PROBLEM REQUIREMENTS – From the entries below, copy every line holding the word "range".

Dataset entries –
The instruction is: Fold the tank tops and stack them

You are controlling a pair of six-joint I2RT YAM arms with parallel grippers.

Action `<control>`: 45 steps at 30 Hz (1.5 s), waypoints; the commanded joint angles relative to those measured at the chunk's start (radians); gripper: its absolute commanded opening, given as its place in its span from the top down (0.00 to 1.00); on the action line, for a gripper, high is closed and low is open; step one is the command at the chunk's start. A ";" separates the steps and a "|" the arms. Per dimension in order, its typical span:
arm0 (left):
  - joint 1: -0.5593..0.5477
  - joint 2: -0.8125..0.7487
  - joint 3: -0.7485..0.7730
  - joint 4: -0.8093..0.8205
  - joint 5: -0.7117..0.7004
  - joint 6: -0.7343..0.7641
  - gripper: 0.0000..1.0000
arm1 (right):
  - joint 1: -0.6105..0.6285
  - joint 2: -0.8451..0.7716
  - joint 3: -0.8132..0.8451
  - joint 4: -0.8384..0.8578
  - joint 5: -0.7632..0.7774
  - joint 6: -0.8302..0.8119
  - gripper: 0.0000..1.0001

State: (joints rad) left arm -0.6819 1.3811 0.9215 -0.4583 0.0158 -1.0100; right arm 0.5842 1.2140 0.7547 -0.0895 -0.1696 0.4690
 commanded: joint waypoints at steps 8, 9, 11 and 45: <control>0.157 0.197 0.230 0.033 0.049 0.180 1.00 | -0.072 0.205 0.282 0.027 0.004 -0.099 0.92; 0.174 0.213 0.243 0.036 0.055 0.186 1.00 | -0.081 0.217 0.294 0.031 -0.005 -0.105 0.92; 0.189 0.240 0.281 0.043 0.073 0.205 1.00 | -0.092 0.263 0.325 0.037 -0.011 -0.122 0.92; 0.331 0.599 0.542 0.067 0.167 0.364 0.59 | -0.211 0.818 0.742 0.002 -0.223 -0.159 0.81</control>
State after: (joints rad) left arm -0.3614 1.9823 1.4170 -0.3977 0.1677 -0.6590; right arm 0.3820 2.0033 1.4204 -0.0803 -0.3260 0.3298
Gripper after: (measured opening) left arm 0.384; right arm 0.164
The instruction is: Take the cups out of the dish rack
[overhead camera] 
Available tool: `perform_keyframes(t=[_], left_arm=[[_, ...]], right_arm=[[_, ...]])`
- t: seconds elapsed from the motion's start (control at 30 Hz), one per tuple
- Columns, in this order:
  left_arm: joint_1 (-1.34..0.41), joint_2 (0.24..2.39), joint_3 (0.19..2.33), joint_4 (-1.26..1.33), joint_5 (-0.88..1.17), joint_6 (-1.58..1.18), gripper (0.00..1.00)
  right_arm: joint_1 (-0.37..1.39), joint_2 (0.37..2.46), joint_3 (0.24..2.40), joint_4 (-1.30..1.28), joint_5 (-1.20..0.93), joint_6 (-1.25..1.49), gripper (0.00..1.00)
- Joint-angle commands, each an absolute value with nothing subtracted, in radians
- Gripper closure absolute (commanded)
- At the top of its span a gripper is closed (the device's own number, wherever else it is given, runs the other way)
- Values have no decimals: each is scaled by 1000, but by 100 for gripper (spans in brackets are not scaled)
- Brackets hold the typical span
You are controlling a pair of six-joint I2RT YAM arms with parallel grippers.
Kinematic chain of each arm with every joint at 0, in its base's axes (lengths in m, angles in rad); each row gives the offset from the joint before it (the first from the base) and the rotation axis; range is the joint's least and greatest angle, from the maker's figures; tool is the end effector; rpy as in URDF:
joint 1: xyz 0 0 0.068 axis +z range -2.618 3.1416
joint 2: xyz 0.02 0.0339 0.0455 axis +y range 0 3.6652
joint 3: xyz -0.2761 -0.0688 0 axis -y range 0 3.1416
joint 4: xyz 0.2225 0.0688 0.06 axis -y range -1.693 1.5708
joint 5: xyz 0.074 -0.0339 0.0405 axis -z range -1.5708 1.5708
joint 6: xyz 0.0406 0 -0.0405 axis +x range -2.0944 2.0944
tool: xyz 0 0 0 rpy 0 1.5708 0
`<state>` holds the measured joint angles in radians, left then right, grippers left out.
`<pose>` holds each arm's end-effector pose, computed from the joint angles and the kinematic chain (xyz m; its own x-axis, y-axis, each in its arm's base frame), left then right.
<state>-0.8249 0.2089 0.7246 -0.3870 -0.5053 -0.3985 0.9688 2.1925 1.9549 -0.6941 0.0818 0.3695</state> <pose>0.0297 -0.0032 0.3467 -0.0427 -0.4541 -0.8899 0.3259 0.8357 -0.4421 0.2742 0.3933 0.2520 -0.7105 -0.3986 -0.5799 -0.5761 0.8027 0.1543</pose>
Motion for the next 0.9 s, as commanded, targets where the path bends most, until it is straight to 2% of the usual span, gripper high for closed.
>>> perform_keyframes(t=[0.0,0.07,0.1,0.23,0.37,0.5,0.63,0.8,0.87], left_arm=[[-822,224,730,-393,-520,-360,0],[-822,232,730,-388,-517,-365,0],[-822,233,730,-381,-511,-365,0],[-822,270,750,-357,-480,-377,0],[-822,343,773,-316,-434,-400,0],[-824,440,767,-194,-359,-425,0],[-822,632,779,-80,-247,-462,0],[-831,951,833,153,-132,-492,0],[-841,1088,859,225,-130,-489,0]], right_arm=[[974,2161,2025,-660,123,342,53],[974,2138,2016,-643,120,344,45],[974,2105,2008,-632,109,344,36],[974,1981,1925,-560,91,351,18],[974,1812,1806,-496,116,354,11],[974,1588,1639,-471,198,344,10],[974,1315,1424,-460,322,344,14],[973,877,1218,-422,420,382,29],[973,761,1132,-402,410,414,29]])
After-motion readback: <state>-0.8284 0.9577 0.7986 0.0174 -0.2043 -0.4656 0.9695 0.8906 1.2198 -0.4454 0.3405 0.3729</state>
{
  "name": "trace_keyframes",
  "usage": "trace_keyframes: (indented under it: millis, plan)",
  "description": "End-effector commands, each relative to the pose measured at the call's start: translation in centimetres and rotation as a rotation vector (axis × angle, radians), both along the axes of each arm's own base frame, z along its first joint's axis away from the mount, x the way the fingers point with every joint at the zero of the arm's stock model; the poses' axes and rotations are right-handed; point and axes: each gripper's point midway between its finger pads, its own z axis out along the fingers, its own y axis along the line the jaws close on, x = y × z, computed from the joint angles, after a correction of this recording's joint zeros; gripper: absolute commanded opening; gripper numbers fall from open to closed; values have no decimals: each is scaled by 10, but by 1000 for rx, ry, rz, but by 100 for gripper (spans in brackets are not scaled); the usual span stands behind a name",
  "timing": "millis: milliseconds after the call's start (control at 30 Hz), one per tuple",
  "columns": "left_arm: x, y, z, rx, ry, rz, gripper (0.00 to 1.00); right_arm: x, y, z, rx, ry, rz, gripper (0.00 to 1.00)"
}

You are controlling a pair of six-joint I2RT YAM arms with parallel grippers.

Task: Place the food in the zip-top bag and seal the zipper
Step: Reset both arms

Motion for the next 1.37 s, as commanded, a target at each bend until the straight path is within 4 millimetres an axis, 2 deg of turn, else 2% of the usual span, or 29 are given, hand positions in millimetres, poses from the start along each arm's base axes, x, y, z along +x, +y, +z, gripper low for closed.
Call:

ANSWER SPACE –
Kinematic chain of each arm with every joint at 0, in its base's axes (lengths in m, angles in rad); each row gives the offset from the joint before it (the first from the base) and the rotation axis; range is the joint's least and greatest angle, from the maker's figures; tool is the end effector; rpy as in URDF:
joint 1: xyz 0 0 0.068 axis +z range -2.618 3.1416
joint 2: xyz 0.02 0.0339 0.0455 axis +y range 0 3.6652
joint 3: xyz -0.2761 -0.0688 0 axis -y range 0 3.1416
joint 4: xyz 0.2225 0.0688 0.06 axis -y range -1.693 1.5708
joint 5: xyz 0.074 -0.0339 0.0405 axis -z range -1.5708 1.5708
joint 6: xyz 0.0406 0 -0.0405 axis +x range -2.0944 2.0944

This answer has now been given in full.